_ABOUT THIS EXERCISE:_ Exactly the lines from the start of the data below through the line containing "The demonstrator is" must be returned, and no others.

_ENTRIES PROVIDED:_
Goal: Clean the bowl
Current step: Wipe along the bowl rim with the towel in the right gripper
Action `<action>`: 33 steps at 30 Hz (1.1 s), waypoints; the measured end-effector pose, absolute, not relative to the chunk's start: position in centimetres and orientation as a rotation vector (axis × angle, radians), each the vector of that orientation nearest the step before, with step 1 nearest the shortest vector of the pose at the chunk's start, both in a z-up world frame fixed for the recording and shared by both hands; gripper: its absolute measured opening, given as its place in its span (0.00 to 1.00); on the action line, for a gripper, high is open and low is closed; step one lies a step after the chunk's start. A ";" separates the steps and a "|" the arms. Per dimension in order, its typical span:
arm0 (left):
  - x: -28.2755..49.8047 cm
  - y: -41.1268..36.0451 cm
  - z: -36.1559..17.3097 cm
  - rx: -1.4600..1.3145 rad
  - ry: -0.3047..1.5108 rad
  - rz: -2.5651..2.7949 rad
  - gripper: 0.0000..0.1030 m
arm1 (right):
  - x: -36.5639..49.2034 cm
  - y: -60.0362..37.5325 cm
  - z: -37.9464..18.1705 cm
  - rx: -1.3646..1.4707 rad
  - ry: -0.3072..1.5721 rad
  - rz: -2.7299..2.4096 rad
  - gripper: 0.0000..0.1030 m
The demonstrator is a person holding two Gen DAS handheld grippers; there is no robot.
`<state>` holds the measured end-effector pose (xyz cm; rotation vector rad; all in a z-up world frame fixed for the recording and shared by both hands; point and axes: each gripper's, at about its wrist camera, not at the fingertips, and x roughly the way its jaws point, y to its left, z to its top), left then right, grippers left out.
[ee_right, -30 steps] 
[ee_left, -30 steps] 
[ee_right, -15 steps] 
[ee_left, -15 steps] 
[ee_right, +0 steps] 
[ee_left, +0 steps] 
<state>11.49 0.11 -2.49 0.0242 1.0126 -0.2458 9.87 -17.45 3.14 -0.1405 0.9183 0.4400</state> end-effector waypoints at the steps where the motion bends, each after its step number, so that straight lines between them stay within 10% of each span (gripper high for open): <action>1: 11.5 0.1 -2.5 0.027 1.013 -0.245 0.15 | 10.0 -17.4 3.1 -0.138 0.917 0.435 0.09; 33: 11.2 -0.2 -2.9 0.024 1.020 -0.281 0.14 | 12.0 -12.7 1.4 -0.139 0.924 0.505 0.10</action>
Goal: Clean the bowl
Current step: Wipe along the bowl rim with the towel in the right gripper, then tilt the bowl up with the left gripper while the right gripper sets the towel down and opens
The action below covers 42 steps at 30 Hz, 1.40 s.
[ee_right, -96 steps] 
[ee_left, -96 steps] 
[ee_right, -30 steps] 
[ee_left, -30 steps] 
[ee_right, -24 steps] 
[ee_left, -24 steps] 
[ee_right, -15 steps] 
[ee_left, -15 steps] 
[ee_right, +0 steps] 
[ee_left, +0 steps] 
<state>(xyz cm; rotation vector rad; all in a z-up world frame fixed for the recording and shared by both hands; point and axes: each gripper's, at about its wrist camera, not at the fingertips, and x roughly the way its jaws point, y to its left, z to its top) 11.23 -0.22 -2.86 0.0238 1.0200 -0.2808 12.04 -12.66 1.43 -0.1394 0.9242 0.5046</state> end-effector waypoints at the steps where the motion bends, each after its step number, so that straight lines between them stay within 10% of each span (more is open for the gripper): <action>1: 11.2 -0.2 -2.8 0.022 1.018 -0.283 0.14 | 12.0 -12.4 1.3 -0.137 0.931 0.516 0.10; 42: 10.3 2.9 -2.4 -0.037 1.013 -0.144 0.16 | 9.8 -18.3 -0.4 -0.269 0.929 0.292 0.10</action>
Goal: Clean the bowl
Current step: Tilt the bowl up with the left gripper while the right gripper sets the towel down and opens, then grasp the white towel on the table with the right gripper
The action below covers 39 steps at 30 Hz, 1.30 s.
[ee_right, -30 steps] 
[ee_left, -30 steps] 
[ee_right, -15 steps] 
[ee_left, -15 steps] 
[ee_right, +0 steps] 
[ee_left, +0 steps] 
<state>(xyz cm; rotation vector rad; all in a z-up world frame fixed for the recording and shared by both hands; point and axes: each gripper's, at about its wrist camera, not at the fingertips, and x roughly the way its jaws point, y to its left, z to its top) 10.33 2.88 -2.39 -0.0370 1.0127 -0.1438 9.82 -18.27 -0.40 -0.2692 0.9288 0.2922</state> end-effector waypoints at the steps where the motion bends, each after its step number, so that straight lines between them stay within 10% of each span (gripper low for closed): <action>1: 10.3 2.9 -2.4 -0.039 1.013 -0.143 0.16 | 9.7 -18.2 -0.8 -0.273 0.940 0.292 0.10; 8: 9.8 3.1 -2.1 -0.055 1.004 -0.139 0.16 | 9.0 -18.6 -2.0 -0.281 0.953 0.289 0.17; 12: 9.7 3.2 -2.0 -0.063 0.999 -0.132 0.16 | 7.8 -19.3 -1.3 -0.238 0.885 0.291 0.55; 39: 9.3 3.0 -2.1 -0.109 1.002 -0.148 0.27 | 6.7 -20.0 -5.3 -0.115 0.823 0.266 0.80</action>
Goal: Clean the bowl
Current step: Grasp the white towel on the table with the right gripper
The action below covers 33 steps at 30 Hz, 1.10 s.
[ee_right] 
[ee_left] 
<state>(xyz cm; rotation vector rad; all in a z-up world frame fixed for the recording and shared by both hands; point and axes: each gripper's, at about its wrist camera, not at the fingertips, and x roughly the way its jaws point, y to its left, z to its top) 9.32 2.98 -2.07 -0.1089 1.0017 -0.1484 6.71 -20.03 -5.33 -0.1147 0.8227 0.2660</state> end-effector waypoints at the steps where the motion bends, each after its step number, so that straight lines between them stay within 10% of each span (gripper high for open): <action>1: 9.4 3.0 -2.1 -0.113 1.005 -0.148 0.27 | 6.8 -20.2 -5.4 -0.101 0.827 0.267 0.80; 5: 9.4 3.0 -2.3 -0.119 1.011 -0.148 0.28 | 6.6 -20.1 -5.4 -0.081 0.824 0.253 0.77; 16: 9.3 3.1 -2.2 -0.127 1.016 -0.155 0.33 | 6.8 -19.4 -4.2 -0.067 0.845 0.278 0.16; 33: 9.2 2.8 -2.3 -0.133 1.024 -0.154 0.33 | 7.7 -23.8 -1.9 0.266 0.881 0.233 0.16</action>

_SOLUTION BELOW:_
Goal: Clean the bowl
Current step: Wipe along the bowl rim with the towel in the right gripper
Action `<action>`: 33 steps at 30 Hz (1.1 s), waypoints; the measured end-effector pose, absolute, not relative to the chunk's start: position in centimetres and orientation as a rotation vector (axis × angle, radians), each the vector of that orientation nearest the step before, with step 1 nearest the shortest vector of the pose at the chunk's start, both in a z-up world frame fixed for the recording and shared by both hands; gripper: its absolute measured opening, given as its place in its span (0.00 to 1.00); on the action line, for a gripper, high is open and low is closed; step one lies a step after the chunk's start. A ";" separates the steps and a "|" the arms. Per dimension in order, its typical span:
arm0 (left):
  - x: -28.2755..49.8047 cm
  - y: -41.1268..36.0451 cm
  - z: -36.1559..17.3097 cm
  - rx: -1.4600..1.3145 rad
  - ry: -0.3047..1.5108 rad
  - rz: -2.5651..2.7949 rad
  - gripper: 0.0000..0.1030 m
arm1 (right):
  - x: -36.5639..49.2034 cm
  - y: -60.0362..37.5325 cm
  - z: -37.9464..18.1705 cm
  - rx: -1.3646..1.4707 rad
  - ry: -0.3072..1.5721 rad
  - rz: -2.7299..2.4096 rad
  - gripper: 0.0000..0.1030 m
The demonstrator is a person holding two Gen DAS handheld grippers; there is no robot.

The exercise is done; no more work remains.